No game since Tomb Raider has captured this sort of light: the cool shadows indoors while a warm sun blazes outside. The buildings you swipe through reveal themselves in little architectural clauses emerging from the darkness - a staircase here, a path overgrown there. Occasionally you get little pieces of text, or an item to puzzle with. Then back to the sea where you look for somewhere new and ponder how this elliptical story you're uncovering might come together.

The best way to play this game, I think, is over the course of a week - one landing per day. Treat it like a holiday, and cherish each moment you step from the boat onto new land. I am still paging back and forth across this sea of words and the places where words are clearly not enough. I am still discovering stuff. And I am rapt. I am rapt.

Chris Donlan

Batman: Arkham Knight, Xbox Series X

Couldn't find a good Arkham Knight video so here's some footage of Gotham Knights, from the Arkham Oranges team, which is... not really the same.Watch on YouTube

I feel like someone's already said this and that it's already very much a thing that people say all the time, but still: Batman is like, the video game character. He has gadgets, he's a genius, he's good at punching, has an impossibly over the top car, a built-in glider and grappling hook and is of course the owner of the original 'detective vision'. All triple-A, action-adventure video games are ultimately footnotes to Batman, is what I'm trying to say.
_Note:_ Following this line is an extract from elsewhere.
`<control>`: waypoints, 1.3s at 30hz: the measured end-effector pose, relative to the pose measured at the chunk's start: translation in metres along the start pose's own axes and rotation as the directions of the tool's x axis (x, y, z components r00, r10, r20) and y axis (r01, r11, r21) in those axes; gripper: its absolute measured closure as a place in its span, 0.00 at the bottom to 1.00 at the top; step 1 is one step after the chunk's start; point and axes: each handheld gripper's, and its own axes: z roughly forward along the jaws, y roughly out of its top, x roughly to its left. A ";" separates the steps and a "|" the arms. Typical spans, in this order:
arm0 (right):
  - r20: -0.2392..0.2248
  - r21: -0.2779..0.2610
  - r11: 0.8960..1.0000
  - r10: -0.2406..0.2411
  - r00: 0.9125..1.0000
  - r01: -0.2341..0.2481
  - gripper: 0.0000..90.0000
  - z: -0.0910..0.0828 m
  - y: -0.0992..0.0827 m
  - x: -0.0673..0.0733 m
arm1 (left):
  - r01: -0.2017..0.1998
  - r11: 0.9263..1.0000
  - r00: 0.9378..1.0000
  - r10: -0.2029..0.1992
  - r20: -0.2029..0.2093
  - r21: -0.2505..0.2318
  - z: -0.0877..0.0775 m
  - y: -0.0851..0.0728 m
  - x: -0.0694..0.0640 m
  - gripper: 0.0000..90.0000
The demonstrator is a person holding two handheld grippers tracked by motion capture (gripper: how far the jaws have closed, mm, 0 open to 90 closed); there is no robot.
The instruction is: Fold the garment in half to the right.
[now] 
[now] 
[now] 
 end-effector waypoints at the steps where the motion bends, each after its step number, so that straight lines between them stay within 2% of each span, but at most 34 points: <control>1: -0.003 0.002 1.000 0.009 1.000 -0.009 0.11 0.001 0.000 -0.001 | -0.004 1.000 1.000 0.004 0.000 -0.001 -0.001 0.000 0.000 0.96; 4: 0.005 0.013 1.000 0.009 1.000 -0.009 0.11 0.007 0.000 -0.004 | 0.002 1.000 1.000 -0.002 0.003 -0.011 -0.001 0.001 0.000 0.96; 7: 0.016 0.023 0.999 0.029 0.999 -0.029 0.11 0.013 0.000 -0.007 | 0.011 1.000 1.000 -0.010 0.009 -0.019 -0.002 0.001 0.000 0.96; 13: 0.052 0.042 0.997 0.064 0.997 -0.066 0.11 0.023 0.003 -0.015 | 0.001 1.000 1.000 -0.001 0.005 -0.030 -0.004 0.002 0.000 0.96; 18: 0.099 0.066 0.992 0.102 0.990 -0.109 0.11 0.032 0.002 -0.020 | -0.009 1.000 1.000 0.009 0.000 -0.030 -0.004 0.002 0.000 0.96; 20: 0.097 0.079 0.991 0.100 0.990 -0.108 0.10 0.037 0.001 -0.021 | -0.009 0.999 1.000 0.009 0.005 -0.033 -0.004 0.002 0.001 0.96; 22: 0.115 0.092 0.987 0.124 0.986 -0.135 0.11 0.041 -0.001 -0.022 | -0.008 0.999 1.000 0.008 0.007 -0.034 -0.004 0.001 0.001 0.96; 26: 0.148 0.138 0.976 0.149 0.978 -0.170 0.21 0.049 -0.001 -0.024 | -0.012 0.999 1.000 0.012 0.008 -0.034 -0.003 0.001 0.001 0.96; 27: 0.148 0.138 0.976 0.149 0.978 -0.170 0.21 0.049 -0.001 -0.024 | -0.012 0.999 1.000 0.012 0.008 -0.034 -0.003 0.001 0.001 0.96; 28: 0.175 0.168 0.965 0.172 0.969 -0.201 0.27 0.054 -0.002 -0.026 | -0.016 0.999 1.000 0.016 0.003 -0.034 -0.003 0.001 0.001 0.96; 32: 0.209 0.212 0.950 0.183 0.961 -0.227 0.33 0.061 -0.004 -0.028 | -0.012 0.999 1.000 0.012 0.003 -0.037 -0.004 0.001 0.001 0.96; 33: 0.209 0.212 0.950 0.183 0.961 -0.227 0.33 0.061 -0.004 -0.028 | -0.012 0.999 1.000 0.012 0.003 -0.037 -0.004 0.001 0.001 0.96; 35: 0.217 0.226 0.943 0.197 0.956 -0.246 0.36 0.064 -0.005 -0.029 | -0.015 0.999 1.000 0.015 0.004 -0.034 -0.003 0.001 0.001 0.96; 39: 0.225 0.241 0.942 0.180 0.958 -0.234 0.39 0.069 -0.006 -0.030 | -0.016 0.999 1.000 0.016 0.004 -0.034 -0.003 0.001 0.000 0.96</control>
Arkham Knight, despite being the one people probably liked the least of that trilogy, is a stunner I think. It's comedy genius as much as action and stealth and the rest. Flying about and just pummelling bad guys who look like Joe Rogan and yell "IT'S DA BAT". The batmobile, when summoned, triggers a kind of slow-mo cutscene oner where the camera follows it twirling around, zooming in on the bat symbols in the middle of the 4-foot tires, before you stuff four people in the boot, or fold out a cannon turret, or shoot an electrified tow cable from your bonnet. Inspired. Everyone wishes they were Batman, especially video games.